##### Materials provided

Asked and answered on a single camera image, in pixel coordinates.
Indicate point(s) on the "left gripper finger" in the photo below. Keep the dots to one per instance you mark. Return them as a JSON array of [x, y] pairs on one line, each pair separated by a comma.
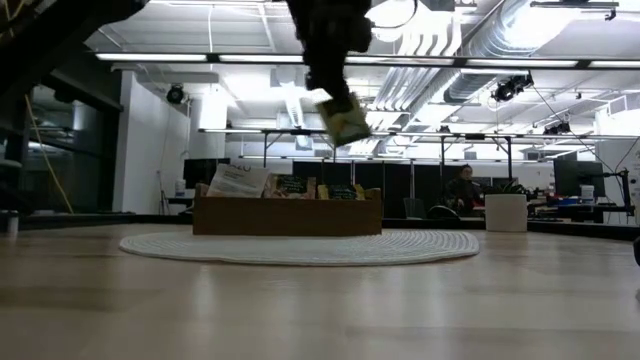
[[327, 72], [350, 104]]

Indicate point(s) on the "yellow green Ahmad tea packet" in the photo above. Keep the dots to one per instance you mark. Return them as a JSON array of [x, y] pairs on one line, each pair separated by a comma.
[[342, 192], [346, 125]]

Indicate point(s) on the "peach foil Ahmad tea packet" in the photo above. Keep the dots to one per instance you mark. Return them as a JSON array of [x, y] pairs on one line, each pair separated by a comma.
[[292, 186]]

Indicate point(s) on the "white orange Tazo tea packet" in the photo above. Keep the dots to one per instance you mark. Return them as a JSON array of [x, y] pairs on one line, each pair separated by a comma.
[[237, 181]]

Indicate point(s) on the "white round woven placemat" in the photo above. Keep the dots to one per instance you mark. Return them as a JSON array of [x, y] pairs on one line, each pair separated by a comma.
[[300, 247]]

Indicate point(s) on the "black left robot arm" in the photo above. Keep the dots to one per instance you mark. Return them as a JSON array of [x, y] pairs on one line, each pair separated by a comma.
[[45, 35]]

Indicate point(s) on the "wooden tea box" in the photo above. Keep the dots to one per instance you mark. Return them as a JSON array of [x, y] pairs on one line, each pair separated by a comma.
[[287, 217]]

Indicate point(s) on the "black desk partition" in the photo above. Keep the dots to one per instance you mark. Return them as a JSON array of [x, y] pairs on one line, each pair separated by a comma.
[[400, 177]]

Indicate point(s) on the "overhead light bar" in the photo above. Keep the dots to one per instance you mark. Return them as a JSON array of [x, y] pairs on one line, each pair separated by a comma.
[[200, 58]]

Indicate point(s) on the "person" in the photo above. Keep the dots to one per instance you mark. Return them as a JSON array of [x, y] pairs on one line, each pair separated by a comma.
[[462, 190]]

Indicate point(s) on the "black computer monitor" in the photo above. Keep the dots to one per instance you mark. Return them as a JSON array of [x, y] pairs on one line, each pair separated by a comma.
[[200, 172], [577, 177]]

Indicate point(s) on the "white bottle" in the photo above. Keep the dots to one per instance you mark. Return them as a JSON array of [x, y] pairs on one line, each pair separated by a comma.
[[180, 188]]

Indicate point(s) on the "white pot with green plant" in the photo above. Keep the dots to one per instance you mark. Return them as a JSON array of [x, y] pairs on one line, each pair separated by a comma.
[[506, 212]]

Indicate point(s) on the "blue bin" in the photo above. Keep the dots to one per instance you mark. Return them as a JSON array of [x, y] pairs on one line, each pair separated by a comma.
[[562, 202]]

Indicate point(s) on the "black distant workstation frame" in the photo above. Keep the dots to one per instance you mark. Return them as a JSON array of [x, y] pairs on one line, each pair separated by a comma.
[[475, 136], [290, 132]]

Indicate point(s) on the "black ceiling camera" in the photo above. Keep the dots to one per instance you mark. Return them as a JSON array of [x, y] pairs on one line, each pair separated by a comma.
[[510, 87], [557, 128], [175, 94]]

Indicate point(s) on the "metal frame post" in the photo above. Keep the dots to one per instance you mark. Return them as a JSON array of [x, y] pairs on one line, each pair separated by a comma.
[[10, 222]]

##########

Repeat the records above exactly, without pictures.

Asked and answered on a single camera image, in pixel coordinates.
Indicate point(s) on the "left gripper finger" in the photo below. Keep the dots to one per instance you mark. Return them as a JSON array of [x, y] pairs on one line, each pair separated by a comma.
[[327, 72], [350, 104]]

Indicate point(s) on the "yellow green Ahmad tea packet" in the photo above. Keep the dots to one per instance you mark. Return them as a JSON array of [x, y] pairs on one line, each pair separated by a comma.
[[342, 192], [346, 125]]

Indicate point(s) on the "peach foil Ahmad tea packet" in the photo above. Keep the dots to one per instance you mark. Return them as a JSON array of [x, y] pairs on one line, each pair separated by a comma.
[[292, 186]]

Indicate point(s) on the "white orange Tazo tea packet" in the photo above. Keep the dots to one per instance you mark. Return them as a JSON array of [x, y] pairs on one line, each pair separated by a comma.
[[237, 181]]

Indicate point(s) on the "white round woven placemat" in the photo above. Keep the dots to one per instance you mark. Return them as a JSON array of [x, y] pairs on one line, each pair separated by a comma.
[[300, 247]]

Indicate point(s) on the "black left robot arm" in the photo above. Keep the dots to one per instance you mark. Return them as a JSON array of [x, y] pairs on one line, each pair separated by a comma.
[[45, 35]]

Indicate point(s) on the "wooden tea box" in the photo above. Keep the dots to one per instance you mark. Return them as a JSON array of [x, y] pairs on one line, each pair separated by a comma.
[[287, 217]]

Indicate point(s) on the "black desk partition" in the photo above. Keep the dots to one per instance you mark. Return them as a JSON array of [x, y] pairs on one line, each pair separated by a comma.
[[400, 177]]

Indicate point(s) on the "overhead light bar" in the photo above. Keep the dots to one per instance you mark. Return them as a JSON array of [x, y] pairs on one line, each pair separated by a comma.
[[200, 58]]

Indicate point(s) on the "person" in the photo above. Keep the dots to one per instance you mark. Return them as a JSON array of [x, y] pairs on one line, each pair separated by a comma.
[[462, 190]]

Indicate point(s) on the "black computer monitor" in the photo above. Keep the dots to one per instance you mark. Return them as a JSON array of [x, y] pairs on one line, each pair separated by a comma.
[[200, 172], [577, 177]]

Indicate point(s) on the "white bottle" in the photo above. Keep the dots to one per instance you mark. Return them as a JSON array of [x, y] pairs on one line, each pair separated by a comma.
[[180, 188]]

Indicate point(s) on the "white pot with green plant" in the photo above. Keep the dots to one per instance you mark. Return them as a JSON array of [x, y] pairs on one line, each pair separated by a comma.
[[506, 212]]

Indicate point(s) on the "blue bin" in the photo above. Keep the dots to one per instance you mark. Return them as a JSON array of [x, y] pairs on one line, each pair separated by a comma.
[[562, 202]]

Indicate point(s) on the "black distant workstation frame" in the photo above. Keep the dots to one per instance you mark. Return them as a JSON array of [x, y] pairs on one line, each pair separated by a comma.
[[475, 136], [290, 132]]

Indicate point(s) on the "black ceiling camera" in the photo above. Keep the dots to one per instance you mark. Return them as a JSON array of [x, y] pairs on one line, each pair separated by a comma.
[[510, 87], [557, 128], [175, 94]]

Indicate point(s) on the "metal frame post" in the photo above. Keep the dots to one per instance you mark. Return them as a JSON array of [x, y] pairs on one line, each pair separated by a comma.
[[10, 222]]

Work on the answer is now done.